[WHAT THE TASK REQUIRES] Search the listing for the word "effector". Copy every line where it is found.

[COLLECTED DATA]
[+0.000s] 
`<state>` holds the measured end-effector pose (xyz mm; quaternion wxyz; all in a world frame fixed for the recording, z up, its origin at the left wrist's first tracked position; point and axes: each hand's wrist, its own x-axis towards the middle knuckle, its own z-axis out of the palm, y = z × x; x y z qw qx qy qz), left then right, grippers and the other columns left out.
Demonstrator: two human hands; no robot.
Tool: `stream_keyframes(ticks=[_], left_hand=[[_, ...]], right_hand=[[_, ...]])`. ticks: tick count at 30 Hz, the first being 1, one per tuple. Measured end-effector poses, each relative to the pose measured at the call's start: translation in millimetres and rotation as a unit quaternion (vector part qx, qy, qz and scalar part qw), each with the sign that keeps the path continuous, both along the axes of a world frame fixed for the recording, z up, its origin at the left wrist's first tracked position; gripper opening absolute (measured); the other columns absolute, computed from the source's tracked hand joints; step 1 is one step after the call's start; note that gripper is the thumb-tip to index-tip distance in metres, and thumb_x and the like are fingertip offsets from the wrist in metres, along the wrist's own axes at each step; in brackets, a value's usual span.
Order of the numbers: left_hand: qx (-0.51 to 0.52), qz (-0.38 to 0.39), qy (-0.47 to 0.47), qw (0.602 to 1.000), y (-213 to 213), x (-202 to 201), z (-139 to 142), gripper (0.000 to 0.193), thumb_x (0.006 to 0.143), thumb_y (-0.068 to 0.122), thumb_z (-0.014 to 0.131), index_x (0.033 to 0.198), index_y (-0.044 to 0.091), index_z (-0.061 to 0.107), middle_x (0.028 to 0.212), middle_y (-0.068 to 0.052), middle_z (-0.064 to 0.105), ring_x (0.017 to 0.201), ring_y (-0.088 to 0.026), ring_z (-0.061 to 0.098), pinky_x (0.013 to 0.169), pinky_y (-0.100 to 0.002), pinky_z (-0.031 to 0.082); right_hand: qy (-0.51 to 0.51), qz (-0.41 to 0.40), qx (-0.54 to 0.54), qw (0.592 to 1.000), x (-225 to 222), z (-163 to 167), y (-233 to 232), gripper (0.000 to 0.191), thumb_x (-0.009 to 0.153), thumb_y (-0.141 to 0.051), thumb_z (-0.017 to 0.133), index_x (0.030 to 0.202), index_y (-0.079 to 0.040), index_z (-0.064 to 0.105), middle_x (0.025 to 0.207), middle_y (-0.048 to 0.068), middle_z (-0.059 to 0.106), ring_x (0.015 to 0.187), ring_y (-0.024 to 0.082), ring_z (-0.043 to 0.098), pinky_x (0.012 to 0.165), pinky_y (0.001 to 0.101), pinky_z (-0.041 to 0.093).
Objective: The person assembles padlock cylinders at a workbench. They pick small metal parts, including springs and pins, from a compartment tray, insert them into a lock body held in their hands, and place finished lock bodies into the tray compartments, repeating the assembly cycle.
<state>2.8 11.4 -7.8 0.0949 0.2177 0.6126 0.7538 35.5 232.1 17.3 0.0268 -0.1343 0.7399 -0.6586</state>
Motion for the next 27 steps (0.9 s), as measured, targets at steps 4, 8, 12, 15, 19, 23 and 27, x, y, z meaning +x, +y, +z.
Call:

[ANSWER TO THE PROBLEM]
`<state>` holds the measured end-effector pose (xyz mm; quaternion wxyz; all in a world frame fixed for the recording, z up, its origin at the left wrist's first tracked position; point and axes: each hand's wrist, its own x-axis towards the middle knuckle, its own z-axis out of the palm, y = z × x; x y z qw qx qy qz), left then right, grippers and the other columns left out.
Tool: `stream_keyframes(ticks=[_], left_hand=[[_, ...]], right_hand=[[_, ...]])`. ticks: tick count at 30 Hz, the first being 1, one per tuple. Measured end-effector poses, each relative to the pose measured at the call's start: translation in millimetres and rotation as a unit quaternion (vector part qx, qy, qz and scalar part qw), each with the sign that keeps the path continuous, both along the axes of a world frame fixed for the recording, z up, its origin at the left wrist's first tracked position; gripper opening absolute (measured); the other columns absolute, computed from the source's tracked hand joints; step 1 is one step after the call's start; note that gripper is the thumb-tip to index-tip distance in metres, and thumb_x and the like are fingertip offsets from the wrist in metres, along the wrist's own axes at each step; in brackets, a value's usual span.

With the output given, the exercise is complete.